** PROBLEM DETAILS **
Find the string "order" in the data, then copy every line where it is found.

[Items from a dataset]
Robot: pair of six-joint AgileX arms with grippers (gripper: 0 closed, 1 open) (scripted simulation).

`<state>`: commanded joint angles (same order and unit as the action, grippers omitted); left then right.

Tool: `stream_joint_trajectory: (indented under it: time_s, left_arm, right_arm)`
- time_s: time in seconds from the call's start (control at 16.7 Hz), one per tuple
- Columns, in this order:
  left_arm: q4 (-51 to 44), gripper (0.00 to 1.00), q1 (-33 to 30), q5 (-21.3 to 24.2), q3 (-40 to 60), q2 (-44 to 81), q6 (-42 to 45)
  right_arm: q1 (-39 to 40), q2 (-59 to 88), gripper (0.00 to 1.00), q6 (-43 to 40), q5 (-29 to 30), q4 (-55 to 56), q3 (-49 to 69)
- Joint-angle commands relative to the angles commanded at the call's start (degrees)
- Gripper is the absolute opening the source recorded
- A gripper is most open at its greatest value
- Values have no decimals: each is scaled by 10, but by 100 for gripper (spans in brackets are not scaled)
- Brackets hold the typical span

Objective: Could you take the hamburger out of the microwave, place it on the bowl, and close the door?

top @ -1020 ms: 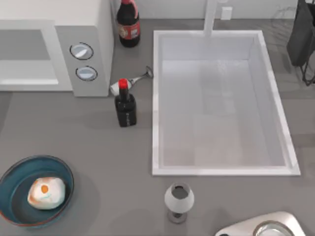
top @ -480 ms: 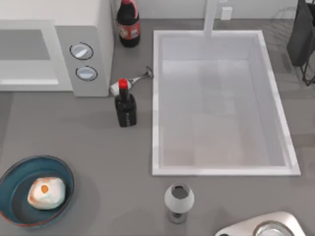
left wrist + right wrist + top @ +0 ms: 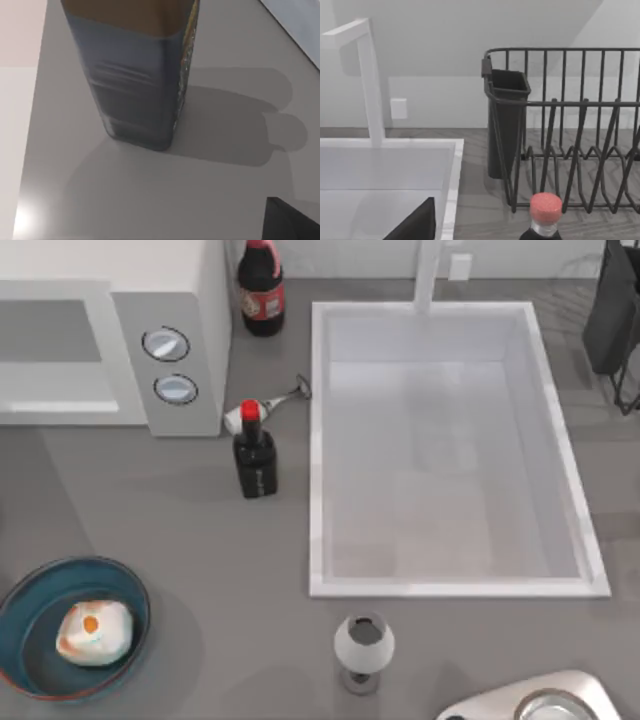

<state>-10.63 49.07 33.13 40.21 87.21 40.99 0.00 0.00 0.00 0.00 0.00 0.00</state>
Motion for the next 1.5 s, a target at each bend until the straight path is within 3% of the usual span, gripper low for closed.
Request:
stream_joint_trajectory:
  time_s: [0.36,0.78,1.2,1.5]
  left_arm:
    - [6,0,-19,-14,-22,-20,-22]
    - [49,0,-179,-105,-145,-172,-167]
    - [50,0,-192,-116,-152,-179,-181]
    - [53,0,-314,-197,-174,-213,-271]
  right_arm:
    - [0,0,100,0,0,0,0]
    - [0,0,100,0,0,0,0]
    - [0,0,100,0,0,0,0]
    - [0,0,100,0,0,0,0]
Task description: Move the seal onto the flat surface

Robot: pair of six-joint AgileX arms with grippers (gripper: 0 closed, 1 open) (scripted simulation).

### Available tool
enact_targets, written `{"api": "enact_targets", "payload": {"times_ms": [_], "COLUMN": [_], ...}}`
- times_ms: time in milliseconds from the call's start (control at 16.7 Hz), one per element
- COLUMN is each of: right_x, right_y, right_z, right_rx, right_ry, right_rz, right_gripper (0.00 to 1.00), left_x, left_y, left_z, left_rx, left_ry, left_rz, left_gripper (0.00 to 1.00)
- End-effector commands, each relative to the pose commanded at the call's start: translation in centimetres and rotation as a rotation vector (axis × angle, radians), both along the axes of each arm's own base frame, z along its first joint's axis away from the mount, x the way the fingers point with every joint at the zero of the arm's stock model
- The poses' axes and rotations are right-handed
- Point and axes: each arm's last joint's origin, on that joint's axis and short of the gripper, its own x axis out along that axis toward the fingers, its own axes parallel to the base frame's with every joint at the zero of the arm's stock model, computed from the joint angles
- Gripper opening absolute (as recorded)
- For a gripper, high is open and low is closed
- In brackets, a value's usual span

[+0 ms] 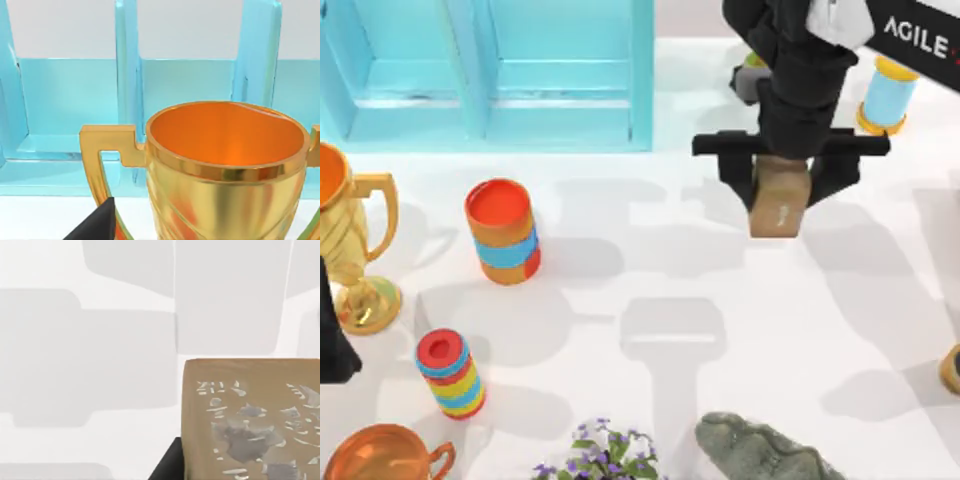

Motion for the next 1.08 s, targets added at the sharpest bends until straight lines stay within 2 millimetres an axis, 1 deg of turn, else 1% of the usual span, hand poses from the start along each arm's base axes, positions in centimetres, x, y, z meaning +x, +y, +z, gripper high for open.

** SOLUTION FOR THIS EXERCISE **
`<state>`: commanded joint angles (same order and unit as the action, grippers omitted); left then right.
- Columns, in this order:

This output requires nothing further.